--- Exercise goal ---
Only a number is wanted here: the count of lines in the entries below that include the word "black".

Saved entries

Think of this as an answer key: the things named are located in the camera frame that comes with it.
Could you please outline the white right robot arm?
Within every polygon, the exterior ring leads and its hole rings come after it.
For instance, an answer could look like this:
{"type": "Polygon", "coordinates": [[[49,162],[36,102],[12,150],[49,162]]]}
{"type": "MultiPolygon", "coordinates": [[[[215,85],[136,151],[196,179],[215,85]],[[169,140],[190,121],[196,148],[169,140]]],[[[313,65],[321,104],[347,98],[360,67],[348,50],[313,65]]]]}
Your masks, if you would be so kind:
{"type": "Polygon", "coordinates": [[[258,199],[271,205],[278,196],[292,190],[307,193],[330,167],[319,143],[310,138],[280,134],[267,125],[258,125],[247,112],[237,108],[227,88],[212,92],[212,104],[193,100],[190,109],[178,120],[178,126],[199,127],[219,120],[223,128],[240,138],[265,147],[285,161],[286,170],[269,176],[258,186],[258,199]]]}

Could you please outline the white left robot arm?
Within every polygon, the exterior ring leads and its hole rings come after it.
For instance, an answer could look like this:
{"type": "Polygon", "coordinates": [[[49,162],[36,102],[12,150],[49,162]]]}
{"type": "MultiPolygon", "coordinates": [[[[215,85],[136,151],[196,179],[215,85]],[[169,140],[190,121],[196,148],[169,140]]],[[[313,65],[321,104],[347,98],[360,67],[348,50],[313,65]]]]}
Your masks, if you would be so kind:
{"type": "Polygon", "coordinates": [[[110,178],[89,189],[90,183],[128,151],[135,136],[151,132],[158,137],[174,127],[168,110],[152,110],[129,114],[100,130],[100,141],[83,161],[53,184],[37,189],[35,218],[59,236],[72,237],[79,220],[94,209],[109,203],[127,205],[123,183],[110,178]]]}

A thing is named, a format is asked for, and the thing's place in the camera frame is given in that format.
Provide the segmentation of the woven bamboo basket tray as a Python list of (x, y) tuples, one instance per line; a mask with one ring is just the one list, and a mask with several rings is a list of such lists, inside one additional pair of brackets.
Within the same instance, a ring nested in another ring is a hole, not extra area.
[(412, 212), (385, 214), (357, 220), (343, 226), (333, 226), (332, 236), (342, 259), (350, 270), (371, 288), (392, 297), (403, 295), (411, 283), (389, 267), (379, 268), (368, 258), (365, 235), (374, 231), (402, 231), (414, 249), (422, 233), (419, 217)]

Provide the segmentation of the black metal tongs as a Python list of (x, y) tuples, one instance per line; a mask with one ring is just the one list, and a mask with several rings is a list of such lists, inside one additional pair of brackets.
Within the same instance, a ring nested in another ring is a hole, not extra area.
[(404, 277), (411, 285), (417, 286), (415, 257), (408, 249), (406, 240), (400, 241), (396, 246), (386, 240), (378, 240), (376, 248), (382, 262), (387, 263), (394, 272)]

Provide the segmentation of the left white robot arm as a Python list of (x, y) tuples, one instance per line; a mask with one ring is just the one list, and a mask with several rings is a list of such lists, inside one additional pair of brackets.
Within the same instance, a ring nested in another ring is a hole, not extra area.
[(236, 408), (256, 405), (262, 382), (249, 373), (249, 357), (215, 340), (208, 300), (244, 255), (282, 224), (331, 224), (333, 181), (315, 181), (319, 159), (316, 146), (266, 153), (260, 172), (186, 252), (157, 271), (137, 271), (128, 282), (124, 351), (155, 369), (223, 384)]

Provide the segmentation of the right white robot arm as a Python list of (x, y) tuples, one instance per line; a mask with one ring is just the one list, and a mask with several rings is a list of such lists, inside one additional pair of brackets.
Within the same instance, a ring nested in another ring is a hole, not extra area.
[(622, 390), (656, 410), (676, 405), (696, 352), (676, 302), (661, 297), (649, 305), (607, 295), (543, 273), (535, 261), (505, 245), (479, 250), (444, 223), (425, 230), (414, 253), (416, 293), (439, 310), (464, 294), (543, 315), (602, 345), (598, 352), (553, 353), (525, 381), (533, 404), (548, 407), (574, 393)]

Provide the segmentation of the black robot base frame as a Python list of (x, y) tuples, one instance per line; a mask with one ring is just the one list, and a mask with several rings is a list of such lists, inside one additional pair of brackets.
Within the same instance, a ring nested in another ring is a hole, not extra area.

--- Written response ---
2